In the 60s when I first started associating with JWs in Southern California our Circuit Overseer was Russell Cantwell. He was one of the plaintiffs in the landmark Supreme Court case Cantwell vs Connecticut. I found a Time article about the case here:
http://www.time.com/time/magazine/article/0,9171,763796,00.html
One thing that was unusual about this Circuit Overseer is that he and his wife raised a daughter while in the circuit work. They lived in an apartment at a Kingdom Hall and their daughter went with them to each congregation they visited. When we had him as a CO the daughter must have been about 13 or so.
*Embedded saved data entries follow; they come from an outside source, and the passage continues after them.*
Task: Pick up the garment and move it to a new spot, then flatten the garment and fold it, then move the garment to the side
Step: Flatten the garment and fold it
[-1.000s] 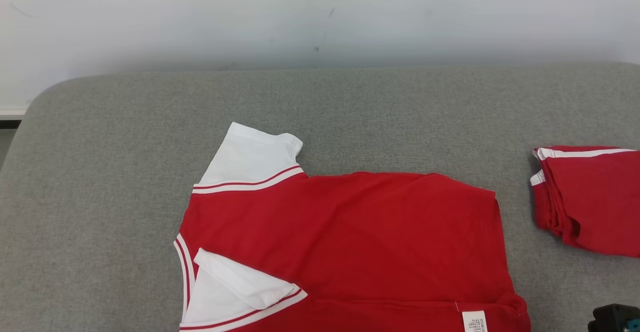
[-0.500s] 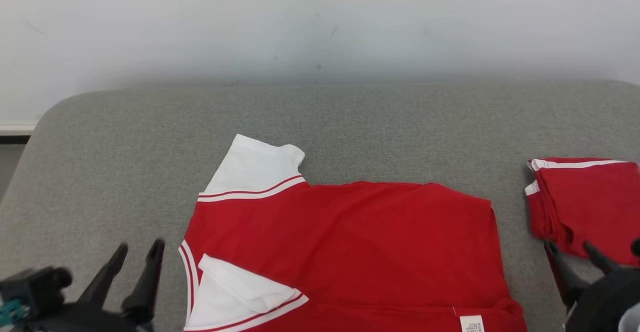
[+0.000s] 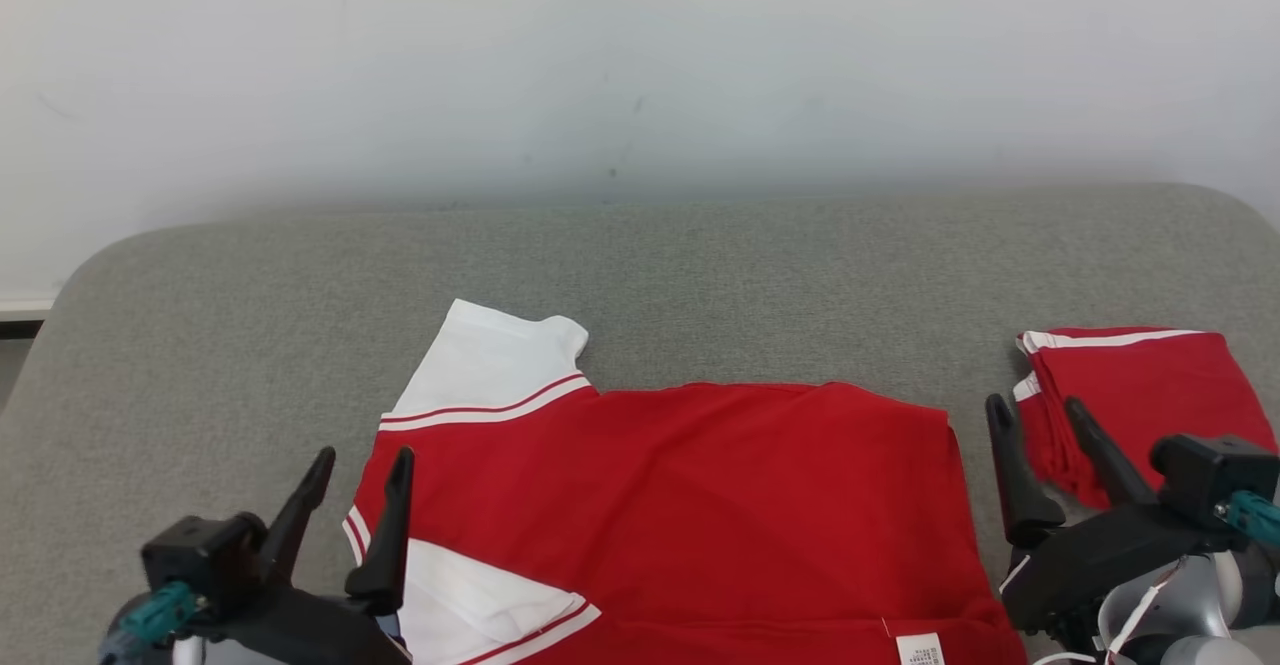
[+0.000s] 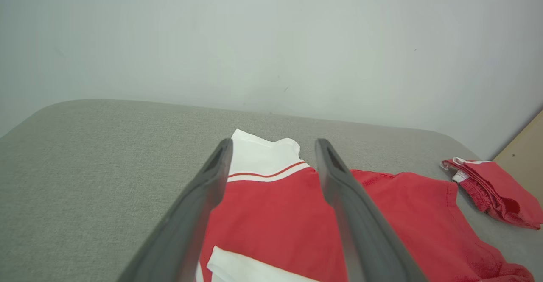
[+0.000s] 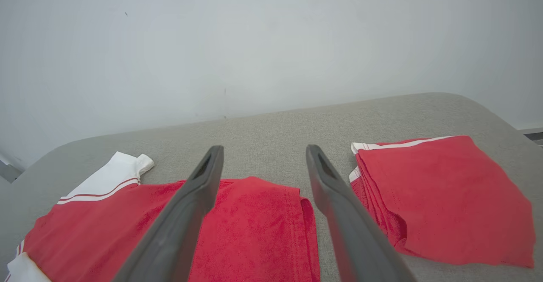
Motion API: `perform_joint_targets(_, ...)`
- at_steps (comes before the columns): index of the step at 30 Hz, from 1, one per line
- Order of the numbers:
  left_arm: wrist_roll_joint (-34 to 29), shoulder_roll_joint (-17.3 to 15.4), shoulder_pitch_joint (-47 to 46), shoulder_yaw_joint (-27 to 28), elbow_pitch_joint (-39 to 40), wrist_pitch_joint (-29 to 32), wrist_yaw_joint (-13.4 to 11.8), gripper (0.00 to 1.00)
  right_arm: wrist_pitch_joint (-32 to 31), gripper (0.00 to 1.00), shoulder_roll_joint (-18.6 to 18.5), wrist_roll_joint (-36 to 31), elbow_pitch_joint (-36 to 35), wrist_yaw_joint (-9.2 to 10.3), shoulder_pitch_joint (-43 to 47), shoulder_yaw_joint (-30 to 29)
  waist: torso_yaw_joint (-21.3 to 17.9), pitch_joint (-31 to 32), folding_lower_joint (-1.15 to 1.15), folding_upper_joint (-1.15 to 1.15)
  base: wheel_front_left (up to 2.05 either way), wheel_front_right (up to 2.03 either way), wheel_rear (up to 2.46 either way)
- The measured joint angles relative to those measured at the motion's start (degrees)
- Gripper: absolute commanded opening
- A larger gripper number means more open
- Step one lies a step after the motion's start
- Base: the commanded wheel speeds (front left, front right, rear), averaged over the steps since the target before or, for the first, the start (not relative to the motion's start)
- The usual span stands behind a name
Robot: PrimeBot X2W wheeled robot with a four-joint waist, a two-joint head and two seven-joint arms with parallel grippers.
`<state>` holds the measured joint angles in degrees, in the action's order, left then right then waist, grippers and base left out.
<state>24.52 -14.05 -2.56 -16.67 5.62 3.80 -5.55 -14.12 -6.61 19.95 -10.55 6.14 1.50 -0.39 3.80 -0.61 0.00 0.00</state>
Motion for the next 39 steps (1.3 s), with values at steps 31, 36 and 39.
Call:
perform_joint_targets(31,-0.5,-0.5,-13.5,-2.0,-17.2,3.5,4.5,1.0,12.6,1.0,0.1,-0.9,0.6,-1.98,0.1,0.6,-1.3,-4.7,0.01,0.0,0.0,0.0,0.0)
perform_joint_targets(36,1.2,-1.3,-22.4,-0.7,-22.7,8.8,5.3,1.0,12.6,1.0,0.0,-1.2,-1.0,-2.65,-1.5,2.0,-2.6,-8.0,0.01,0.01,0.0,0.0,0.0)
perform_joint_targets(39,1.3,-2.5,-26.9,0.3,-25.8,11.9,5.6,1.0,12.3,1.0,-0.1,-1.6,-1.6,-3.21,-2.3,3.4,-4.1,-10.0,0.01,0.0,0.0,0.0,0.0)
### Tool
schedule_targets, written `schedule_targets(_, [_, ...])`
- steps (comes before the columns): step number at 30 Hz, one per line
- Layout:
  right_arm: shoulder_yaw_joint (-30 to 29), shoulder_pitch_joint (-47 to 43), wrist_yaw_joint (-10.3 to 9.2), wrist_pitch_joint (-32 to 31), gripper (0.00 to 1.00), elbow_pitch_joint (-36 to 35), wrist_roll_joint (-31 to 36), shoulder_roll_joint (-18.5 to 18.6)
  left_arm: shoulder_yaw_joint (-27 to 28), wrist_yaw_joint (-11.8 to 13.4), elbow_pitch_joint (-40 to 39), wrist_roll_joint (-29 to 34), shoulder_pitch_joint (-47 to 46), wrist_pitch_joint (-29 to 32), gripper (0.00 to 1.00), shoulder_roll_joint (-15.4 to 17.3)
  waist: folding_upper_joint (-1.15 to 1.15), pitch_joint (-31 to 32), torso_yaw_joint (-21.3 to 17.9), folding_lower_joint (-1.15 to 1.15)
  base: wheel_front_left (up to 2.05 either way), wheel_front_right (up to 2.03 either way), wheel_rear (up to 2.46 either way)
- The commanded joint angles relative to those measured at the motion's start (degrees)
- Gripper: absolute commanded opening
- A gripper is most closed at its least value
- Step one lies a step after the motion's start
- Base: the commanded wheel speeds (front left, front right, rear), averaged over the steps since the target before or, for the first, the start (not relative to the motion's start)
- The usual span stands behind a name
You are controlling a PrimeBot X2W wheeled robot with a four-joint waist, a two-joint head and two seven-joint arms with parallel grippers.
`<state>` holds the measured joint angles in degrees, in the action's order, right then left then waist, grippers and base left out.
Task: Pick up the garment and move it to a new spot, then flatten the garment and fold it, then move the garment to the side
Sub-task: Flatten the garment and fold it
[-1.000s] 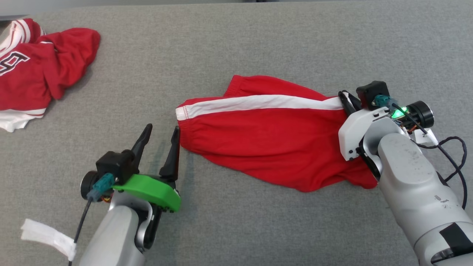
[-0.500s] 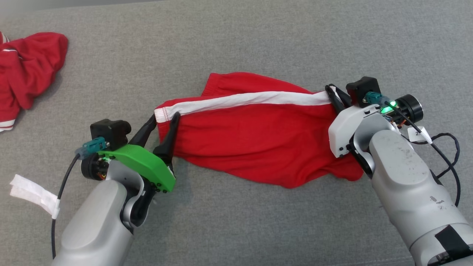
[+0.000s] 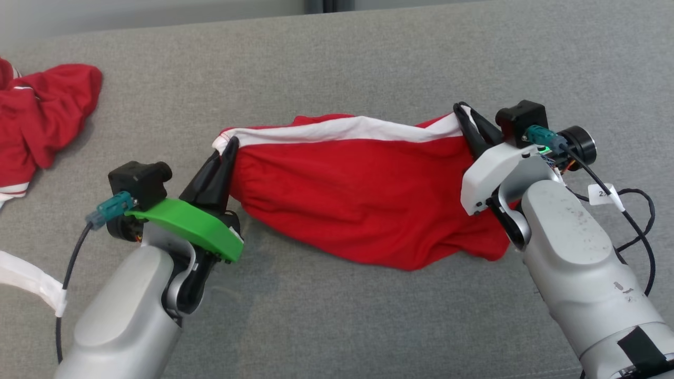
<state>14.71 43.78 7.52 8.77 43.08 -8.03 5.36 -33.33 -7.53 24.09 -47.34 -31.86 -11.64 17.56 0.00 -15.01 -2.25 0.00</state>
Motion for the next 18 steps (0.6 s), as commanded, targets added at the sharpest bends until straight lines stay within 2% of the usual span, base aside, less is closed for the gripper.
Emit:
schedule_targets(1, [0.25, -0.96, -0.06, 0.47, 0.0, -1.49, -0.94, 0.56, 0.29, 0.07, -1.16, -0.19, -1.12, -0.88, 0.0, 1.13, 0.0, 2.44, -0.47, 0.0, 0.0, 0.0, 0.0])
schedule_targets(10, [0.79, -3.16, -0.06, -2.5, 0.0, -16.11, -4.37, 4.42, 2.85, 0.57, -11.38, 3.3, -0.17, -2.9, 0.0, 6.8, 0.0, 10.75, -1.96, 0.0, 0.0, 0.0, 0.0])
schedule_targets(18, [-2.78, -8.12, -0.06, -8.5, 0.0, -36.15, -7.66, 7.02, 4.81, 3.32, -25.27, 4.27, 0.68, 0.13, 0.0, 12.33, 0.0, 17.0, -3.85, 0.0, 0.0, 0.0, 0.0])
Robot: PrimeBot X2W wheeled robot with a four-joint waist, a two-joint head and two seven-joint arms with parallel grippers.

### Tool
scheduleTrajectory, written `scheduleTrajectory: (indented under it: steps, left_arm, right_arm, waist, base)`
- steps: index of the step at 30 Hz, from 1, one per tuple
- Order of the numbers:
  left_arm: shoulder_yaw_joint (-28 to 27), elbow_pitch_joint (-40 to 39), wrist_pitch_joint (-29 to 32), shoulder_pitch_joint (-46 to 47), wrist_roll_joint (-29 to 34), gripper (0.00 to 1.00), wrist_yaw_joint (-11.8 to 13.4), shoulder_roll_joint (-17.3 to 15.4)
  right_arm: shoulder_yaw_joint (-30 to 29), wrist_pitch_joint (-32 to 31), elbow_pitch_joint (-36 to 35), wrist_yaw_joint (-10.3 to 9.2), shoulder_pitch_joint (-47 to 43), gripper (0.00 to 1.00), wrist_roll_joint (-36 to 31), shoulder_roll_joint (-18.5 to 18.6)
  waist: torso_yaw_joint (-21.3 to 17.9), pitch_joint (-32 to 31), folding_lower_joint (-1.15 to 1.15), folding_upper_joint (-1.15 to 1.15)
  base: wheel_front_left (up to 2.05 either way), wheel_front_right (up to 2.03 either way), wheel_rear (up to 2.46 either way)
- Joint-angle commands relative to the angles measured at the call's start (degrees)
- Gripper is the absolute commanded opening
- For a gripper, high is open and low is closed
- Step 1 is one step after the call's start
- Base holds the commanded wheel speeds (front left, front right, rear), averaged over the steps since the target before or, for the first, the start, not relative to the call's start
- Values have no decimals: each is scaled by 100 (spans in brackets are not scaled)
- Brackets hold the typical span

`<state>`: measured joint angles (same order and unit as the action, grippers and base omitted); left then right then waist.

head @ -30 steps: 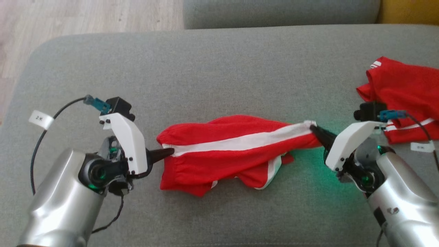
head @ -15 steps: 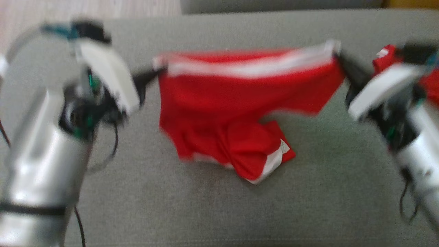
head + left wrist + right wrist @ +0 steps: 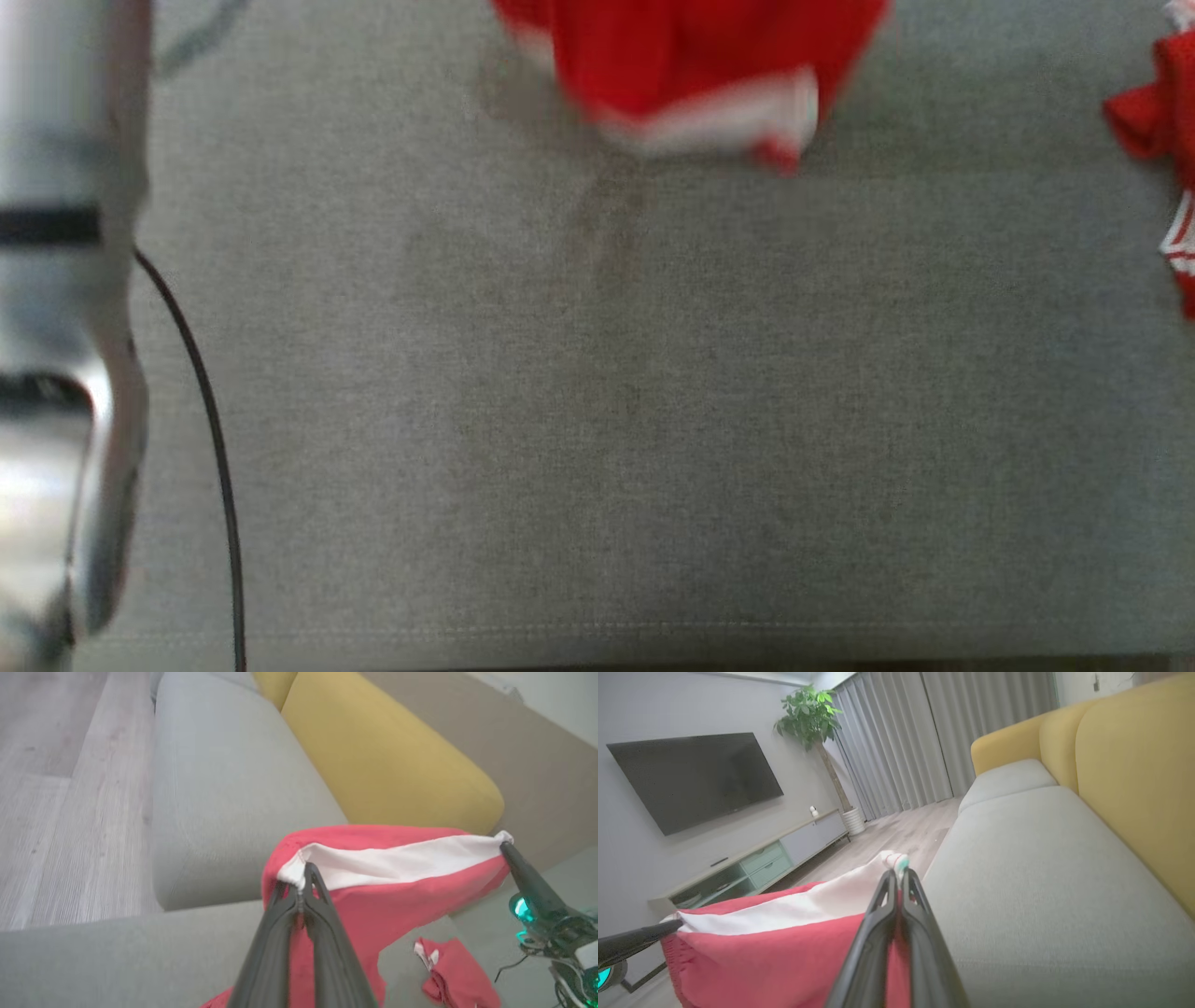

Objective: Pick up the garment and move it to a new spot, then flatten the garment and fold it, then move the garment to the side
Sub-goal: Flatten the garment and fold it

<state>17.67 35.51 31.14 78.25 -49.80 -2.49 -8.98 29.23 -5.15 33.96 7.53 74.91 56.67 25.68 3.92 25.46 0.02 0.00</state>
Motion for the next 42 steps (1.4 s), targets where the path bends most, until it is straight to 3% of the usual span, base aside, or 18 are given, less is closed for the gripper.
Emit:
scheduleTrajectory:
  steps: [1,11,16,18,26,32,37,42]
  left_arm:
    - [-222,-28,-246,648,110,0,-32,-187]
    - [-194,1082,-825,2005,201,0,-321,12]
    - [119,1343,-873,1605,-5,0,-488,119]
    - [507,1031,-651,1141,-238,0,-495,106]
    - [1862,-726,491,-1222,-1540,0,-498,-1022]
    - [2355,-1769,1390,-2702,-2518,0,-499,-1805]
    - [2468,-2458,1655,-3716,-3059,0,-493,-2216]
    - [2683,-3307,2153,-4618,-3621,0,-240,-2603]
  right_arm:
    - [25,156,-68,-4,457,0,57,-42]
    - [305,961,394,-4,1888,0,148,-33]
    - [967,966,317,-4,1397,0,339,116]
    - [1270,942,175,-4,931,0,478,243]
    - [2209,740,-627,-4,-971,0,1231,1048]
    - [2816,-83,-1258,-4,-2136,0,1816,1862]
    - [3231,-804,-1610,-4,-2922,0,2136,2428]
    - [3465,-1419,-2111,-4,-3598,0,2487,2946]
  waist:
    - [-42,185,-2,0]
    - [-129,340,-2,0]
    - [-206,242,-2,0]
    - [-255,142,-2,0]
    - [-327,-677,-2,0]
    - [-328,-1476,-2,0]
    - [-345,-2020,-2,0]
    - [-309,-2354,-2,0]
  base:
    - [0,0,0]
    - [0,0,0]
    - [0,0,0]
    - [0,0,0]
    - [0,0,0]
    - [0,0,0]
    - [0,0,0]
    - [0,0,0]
Just wondering if others had Cantwell as CO? He was a company man to be sure but I remember him being a bit more balanced on some issues. Once, he told us all to bring a dollar bill and a calendar with us to the lecture he was giving after the Watchtower Study. At the lecture, he went on to discuss how some people were paranoid about demons. He recounted how one JW had thrown away their dishes because they had bought them at a rummage sale and were afraid they might be demonized. He then asked the JW how would he know if something new was not demonized. Perhaps the truck driver who delivers new items to department stores might be having seances on the way? As for the dollar bill, he had us look at the eye that is on the back. He said that originated with an Egyptian god (Horus, I think) and that if anyone felt their money was demonized he would take it off their hands. Then he pulled out the calendar and pointed out the names of the weeks and months and pointed out that we still use the calendar, even though its origins were pagan. He mentioned how one brother had come up with a "theocratic" calendar and that Brother Rutherford had told him he was wasting his time on it. (I didn't know until later that this brother was the Clayton Woodworth, the editor of The Golden Age and that this calendar was published by the Society in 1935.) This is stuff I remembered later as I started to question the WT's stance on pagan origins of things.